Несколько повторных жалоб в Магистрат тоже не возымели эффекта — городской маг выполнял свои обязанности, его не сочли опасным и пустили дело на самотёк. Что до ссоры из-за женщины, так они случались и раньше, не в каждую же должен вмешиваться Магистрат.
Война немолодого супруга Янины и одурманенного безнаказанностью мага длилась ещё четыре года и закончилась смертью обоих участников на дуэли.
Смерть мужа для Янины трагедией не стала, сердце болело только за маленького Баркая, лишившегося заботливого и любящего отца в столь юном возрасте. Дядя и дед старательно заменяли мальчику папу, пока месяц назад в их размеренную жизнь не вмешалось проклятие…
Как-то так само собой вышло, что в ответ я рассказала свою историю. Обнявшись, мы долго плакали, прижимая к себе Баркая, из которого по капле утекала жизнь. К обеду он перестал дышать, а Янина впала в пугающий ступор. Я отправила слугу за Шаритоном и Ринаром, а сама держала её за плечи, боясь отпустить. Она больше не плакала, а в глазах плескалась огромная боль, выплакать которую не получится никогда. Я не могла не думать, что в данном случае проклятие забвения — это избавление от страшной участи помнить смерть своего ребёнка, сходить с ума от потери и горя.
В момент, когда умер Баркай, я мечтала забыть о случившемся, и желала, чтобы Янина забыла тоже.
Оказалось, что в Карастели мёртвых не хоронят, а сжигают, причём традиции требовали сделать это как можно скорее.
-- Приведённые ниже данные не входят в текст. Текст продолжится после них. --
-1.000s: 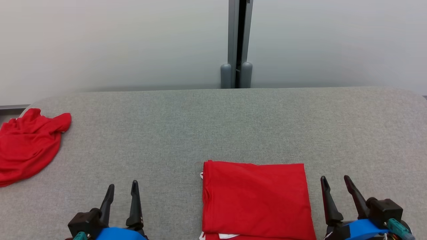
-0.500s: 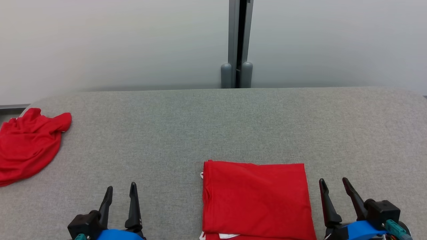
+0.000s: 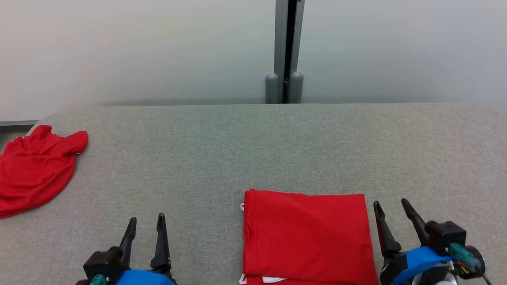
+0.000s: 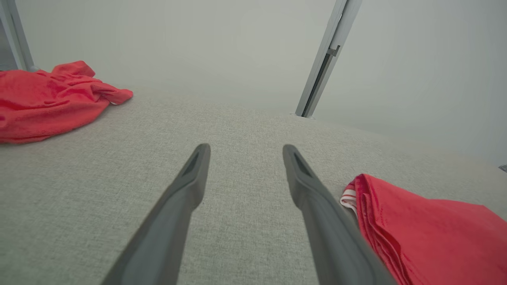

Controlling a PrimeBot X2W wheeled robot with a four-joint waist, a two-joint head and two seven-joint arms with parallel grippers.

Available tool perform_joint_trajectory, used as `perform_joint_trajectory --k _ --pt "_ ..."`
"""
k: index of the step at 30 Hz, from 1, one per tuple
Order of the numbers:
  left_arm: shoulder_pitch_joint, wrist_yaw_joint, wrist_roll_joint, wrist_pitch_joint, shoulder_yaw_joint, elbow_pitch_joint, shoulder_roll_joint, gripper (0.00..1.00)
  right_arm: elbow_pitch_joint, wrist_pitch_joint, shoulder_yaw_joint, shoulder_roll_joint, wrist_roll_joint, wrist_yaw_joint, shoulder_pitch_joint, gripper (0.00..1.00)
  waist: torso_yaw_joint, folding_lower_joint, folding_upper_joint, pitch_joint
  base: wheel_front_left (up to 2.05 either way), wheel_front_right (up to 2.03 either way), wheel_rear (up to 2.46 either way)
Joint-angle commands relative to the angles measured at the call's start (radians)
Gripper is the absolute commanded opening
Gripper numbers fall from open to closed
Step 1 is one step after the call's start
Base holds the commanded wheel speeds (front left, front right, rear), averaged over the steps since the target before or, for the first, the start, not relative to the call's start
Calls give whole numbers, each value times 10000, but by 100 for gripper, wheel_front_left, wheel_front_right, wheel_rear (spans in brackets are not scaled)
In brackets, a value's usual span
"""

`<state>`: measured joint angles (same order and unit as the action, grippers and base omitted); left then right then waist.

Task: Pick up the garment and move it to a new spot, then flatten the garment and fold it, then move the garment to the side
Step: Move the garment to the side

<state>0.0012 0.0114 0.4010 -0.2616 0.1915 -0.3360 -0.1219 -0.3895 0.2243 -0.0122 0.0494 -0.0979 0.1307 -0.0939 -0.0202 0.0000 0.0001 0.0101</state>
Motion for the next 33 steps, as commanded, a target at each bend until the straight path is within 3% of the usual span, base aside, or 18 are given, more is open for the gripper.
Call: perform_joint_trajectory --k 1,11,22,23,24,25,26,33 --pt "-134 59 -75 -48 -57 17 -28 100 24 -114 -69 22 50 1 -127 100 41 0 -1 20 0 0 0" --pt "-145 143 -262 -47 -232 157 88 100 -246 -3798 -633 19 328 1 -325 100 549 0 -1 246 0 0 0" --pt "-244 249 -470 -49 -418 185 228 100 -600 -5299 -232 22 -366 1 -622 99 817 0 -1 683 0 0 0" --pt "-259 267 -503 -47 -426 196 240 100 -677 -5330 -203 20 -327 1 -682 67 809 0 -1 732 0 0 0" --pt "-276 284 -517 -47 -431 217 258 100 -745 -5370 -167 20 -249 1 -753 44 794 0 -1 780 0 0 0" --pt "-299 322 -500 -47 -435 244 284 100 -803 -5365 -137 19 -241 1 -844 31 772 0 -1 837 0 0 0" --pt "-334 330 -511 -47 -434 275 307 100 -835 -5273 -118 19 -233 1 -960 0 744 0 -1 897 0 0 0" --pt "-423 452 -757 -47 -376 569 295 100 -641 -4448 -392 94 -88 -5 -1685 0 56 0 -1 1297 0 0 0"
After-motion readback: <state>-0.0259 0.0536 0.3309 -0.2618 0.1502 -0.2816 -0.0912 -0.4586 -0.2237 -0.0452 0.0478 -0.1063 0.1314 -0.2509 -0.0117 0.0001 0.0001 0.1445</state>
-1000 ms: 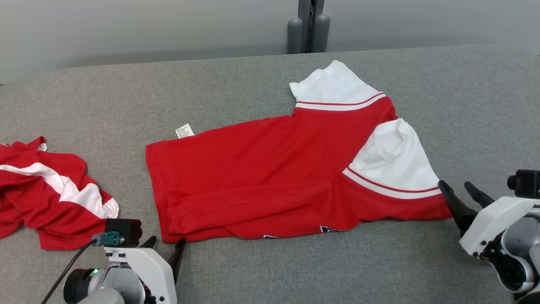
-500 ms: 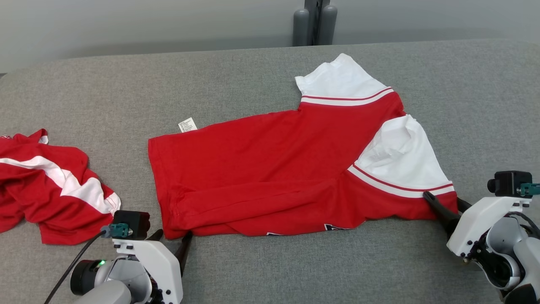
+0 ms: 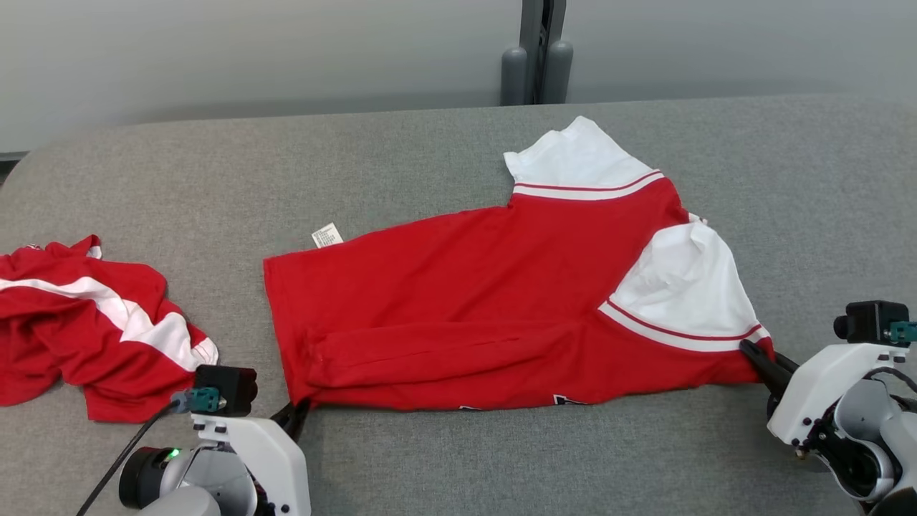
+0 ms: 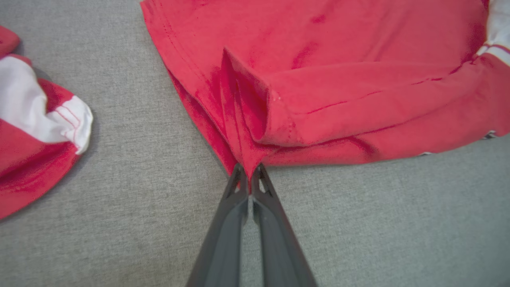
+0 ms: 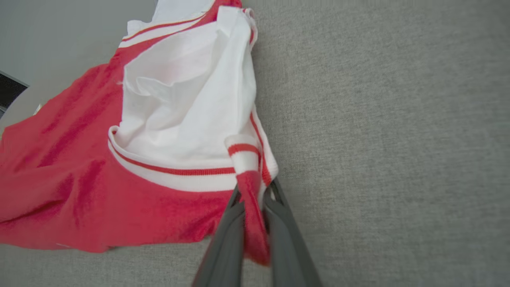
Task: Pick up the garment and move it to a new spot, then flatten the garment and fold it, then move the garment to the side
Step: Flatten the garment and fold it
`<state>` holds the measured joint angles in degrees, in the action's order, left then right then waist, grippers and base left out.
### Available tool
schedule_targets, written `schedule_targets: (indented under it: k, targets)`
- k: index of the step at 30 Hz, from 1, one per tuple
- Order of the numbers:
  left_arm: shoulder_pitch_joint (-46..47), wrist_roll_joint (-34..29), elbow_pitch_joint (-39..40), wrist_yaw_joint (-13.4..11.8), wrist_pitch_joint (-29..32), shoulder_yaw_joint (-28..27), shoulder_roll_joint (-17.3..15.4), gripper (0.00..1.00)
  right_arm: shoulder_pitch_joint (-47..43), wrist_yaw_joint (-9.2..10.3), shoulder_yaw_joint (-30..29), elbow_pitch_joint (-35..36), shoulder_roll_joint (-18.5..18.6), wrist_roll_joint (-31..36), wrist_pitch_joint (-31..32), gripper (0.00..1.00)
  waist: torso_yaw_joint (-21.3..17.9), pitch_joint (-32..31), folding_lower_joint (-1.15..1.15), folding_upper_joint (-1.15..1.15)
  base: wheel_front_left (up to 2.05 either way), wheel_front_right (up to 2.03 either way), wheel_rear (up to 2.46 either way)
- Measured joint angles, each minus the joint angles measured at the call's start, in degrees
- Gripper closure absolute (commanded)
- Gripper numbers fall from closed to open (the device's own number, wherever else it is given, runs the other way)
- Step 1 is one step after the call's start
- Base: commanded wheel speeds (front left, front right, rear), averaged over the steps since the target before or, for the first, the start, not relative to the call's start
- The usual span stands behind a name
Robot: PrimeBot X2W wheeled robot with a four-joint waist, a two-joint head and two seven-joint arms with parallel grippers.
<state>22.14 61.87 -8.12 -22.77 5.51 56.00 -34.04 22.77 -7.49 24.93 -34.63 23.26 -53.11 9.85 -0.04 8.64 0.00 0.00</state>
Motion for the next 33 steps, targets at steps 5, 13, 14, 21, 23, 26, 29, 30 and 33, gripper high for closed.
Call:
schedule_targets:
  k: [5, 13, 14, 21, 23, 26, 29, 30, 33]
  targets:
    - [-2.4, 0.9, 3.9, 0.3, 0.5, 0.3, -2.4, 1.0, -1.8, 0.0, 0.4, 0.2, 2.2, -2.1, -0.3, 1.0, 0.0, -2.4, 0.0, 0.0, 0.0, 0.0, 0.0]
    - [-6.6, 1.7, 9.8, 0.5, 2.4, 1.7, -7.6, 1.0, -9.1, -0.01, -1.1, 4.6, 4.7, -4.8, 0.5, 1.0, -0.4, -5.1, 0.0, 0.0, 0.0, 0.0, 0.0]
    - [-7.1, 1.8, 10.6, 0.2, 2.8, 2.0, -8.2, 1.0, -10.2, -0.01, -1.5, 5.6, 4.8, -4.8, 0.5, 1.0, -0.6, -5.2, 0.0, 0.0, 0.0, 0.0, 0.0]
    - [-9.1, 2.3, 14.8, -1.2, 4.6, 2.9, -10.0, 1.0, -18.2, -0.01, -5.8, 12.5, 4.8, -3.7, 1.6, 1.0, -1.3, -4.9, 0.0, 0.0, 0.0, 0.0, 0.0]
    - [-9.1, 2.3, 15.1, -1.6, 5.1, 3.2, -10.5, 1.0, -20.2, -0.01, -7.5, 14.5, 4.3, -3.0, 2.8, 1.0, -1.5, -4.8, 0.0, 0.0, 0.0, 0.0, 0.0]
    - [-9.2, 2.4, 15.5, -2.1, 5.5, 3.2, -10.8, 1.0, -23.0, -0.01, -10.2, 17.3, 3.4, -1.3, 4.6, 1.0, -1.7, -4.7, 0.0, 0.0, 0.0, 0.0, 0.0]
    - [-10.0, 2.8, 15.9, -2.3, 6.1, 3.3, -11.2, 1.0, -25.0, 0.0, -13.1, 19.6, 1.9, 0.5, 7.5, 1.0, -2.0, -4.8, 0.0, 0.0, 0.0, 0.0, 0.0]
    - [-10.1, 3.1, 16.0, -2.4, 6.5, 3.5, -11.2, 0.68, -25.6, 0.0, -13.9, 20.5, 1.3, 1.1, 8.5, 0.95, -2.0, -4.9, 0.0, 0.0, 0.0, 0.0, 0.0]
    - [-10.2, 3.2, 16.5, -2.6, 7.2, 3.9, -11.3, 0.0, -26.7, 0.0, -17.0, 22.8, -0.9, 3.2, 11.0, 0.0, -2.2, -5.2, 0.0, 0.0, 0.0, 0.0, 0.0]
Спустя какой-то час после смерти Баркая мы все собрались во дворе, наблюдая, как строится погребальный костёр. Шаритон и Ринар со своей верной десяткой стояли отдельно, тихо переговариваясь с Эддаром. Огненный маг проводил меня встревоженным взглядом, словно спрашивая, всё ли в порядке, и я лишь неуверенно пожала плечами в ответ.
Случившееся сдавило горло и словно лишило голоса. Я не могла говорить, только молча держала за руку Янину, замершую в стороне ото всех.
— Ты знаешь, ко мне магия вернулась. Словно ничего и не было.
Голос у Янины был мёртвым, как и глаза. Пустым взглядом она наблюдала, как складывают костёр, и меня не покидало ощущение, что она хочет взойти на него вслед за сыном. Равнодушная и выжженная изнутри, она спокойно смотрела, как суетятся слуги и как Тиссей несёт тело мальчика, укладывает его сверху, поправляет саван, прощальным жестом гладит тёмные прядки волос и поджигает политые зельем дрова. Костёр занялся очень быстро, огонь с рёвом вознёсся к небу и ярко осветил собравшихся.
— Ох, и сюда добралась сонная лихорадка! Горе-то какое! Лишимся деток, всех деток лишимся! — надрывно взвыла неподалёку пожилая служанка.
Что-то в её словах заставило обернуться и найти глазами скорбное лицо. Женщина не выглядела ни сумасшедшей, ни одержимой. Её слова странно царапали слух, занозой застряли в душе, и я никак не могла от них отмахнуться. Пришлось подозвать её жестом. Отпускать Янину я побоялась, а тащить за собой было бы кощунством.
— О чём вы? — спросила я, глотая горький комок.
— Так сонная лихорадка, магическая хворь, — затараторила пожилая женщина, теребя край передника. — В бедных кварталах-то сегодня уже два костра сложили, так и до дворца болезнь добралась! Теперь токмо смерть нас ждёт, молодая госпожа. Семьдесят лет назад я была совсем юницей, но всё помню, как сейчас. Да как такое забудешь? Разве забудешь-то? Горе-то какое! Все дети погибли, на весь наш район тогда семеро малышей токмо и выжило, кто уродился со способностями. Остальных развеяли по ветру. Такое горе, госпожа Алина, несколько лет после этого Итáрь как мёртвая стояла. Закрыли нас тогда, запечатали, да и к лучшему это, не вырвалась хворь из Ита́ри, удержали её. Кострами ли, колдовством ли, жертвами ли. Но удержали. Я видела сонную лихорадку, знаю, как она выглядит, вот и сейчас видела — она это! Дворцовый мальчик ещё отличается, хоть и похож, а в бедных кварталах, уж верно она это, магическая хворь. Я уж и страже вчера сказала, и к городскому магу ходила, чтоб ворота закрыли, значит, до дальнейшего выяснения. А что тут выяснять, спасения от неё считай что и нет, сонная лихорадка токмо магией и лечится, но в городе тысячи детей, а лекарей-то едва пару десятков наберётся.